WBM STATS: Jeffreys-Lindley-Bartlett's Paradox: Unravelling a Foundational Split in Statistics

by W. B. Meitei, PhD

The Jeffreys-Lindley-Bartlett paradox stands as one of the most startling and debated phenomena in the theory of statistical inference, challenging assumptions about how evidence is assessed in the Bayesian versus frequentist schools. This paradox reveals scenarios where the conclusion from a frequentist hypothesis test ("reject the null hypothesis") directly conflicts with the output of Bayesian inference, which may decisively favour the null hypothesis, even when analysing the same data set.

Background and origins

Harold Jeffreys introduced the mathematical and philosophical basis of what became the paradox in the 1930s and 1940s, showing that evidence required to reject a null hypothesis should actually increase with sample size, clashing with common frequentist practice.

Dennis Lindley famously formalised and publicised the problem as a paradox in a 1957 paper, giving it prominence and clarity in statistical discussions. Read the full paper here.

M. S. Bartlett extended and clarified the issue, demonstrating that choosing a "non-informative" or very diffuse prior in the Bayesian setup could, counterintuitively, make the evidence overwhelmingly favour the null hypothesis, regardless of how compelling the data against it appeared. Read the full paper here.

Explaining the paradox

Suppose we are testing a point null hypothesis (e.g., "the mean is equal to zero") using a large sample.

Frequentist inference: Keeping the significance level fixed (e.g., 5%), we will reject the null hypothesis for any deviation from zero if we collect enough data, since even minuscule differences become "statistically significant" as the sample grows.

Bayesian inference: When using a diffuse prior for the alternative, the Bayes factor, the core Bayesian evidence metric, may incline towards supporting the null hypothesis, despite the frequentist's significant finding.
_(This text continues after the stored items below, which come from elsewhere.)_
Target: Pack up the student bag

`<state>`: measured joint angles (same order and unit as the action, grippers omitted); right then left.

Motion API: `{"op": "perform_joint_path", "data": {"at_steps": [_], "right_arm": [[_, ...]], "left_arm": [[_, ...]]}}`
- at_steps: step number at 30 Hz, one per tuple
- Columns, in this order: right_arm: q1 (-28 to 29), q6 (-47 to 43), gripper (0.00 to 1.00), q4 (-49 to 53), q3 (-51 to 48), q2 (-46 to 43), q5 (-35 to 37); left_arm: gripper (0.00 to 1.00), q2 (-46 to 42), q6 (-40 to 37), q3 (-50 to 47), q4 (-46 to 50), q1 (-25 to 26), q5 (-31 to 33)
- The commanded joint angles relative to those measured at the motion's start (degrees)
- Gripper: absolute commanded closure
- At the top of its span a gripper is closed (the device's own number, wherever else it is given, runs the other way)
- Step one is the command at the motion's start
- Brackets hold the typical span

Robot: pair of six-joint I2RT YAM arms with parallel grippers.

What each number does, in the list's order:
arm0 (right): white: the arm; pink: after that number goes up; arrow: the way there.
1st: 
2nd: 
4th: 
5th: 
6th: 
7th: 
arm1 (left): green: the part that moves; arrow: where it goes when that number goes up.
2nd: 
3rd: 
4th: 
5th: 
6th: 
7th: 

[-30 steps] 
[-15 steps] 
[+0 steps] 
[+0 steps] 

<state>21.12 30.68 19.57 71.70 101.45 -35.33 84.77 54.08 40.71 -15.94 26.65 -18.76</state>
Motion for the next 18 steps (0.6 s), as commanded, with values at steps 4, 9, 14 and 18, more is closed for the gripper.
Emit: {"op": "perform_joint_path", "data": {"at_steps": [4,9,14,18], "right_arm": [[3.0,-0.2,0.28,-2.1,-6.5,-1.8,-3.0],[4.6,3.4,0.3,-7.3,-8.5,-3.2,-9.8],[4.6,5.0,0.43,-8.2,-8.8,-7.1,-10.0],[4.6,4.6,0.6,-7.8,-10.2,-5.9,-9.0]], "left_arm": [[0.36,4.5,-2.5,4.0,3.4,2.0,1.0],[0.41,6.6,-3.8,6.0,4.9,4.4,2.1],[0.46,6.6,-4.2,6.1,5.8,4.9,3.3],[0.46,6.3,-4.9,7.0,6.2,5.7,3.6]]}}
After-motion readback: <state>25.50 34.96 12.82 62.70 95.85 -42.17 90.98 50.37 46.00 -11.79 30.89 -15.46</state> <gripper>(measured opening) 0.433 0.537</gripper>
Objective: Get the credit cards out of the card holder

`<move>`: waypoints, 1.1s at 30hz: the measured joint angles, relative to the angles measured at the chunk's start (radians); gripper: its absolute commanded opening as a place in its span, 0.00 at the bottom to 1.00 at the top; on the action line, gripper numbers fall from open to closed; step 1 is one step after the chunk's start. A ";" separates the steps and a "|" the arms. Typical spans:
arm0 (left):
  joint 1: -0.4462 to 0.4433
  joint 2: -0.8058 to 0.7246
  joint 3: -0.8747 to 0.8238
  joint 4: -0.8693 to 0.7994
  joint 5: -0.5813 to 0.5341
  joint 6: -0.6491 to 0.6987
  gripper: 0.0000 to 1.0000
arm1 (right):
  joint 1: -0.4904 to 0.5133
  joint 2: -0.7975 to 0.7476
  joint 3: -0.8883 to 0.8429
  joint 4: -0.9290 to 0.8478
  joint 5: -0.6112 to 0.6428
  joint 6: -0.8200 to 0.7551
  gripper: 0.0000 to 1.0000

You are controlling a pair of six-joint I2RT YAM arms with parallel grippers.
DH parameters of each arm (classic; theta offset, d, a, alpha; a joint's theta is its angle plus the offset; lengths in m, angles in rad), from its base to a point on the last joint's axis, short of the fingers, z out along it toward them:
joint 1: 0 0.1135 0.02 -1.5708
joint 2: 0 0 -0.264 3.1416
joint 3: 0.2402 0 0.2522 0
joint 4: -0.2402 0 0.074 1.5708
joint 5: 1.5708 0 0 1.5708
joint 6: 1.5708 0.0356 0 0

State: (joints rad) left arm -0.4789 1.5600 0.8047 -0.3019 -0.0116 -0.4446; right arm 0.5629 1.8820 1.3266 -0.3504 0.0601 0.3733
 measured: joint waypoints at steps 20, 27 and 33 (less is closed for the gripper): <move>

This occurs because the marginal likelihood for the alternative hypothesis (which averages the likelihood over the entire, wide-ranging prior) gets "diluted," while all prior mass for the null is concentrated at the hypothesis value.

Mathematical roots

The crux of the paradox is how the Bayes factor is sensitive to:

Sample size (n): As n → ∞, the likelihood under the null becomes sharply peaked. The Bayes factor will favour the null unless the prior for the alternative is highly concentrated around values supported by the data, which seldom holds for broadly specified or "non-informative" priors.
Variance of prior: If the prior for the alternative hypothesis is made increasingly broad (variance → ∞), Bayesian evidence in favour of the null approaches certainty regardless of the observed data, a phenomenon specifically described by Bartlett.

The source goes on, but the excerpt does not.